● Required work:
When you reproduce the data, keep every word exactly as it stands and leave the pictures out.

● Items from a data source:
---------------
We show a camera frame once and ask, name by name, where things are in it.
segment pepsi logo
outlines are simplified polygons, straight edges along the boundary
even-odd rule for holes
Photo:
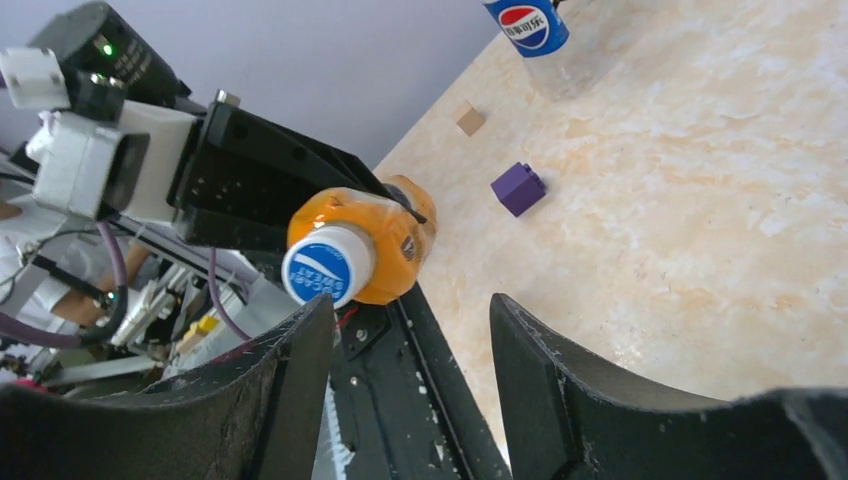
---------------
● Expected answer:
We show a camera frame once and ask, name by name, where things are in it.
segment pepsi logo
outlines are simplified polygons, straight edges along the boundary
even-odd rule for holes
Photo:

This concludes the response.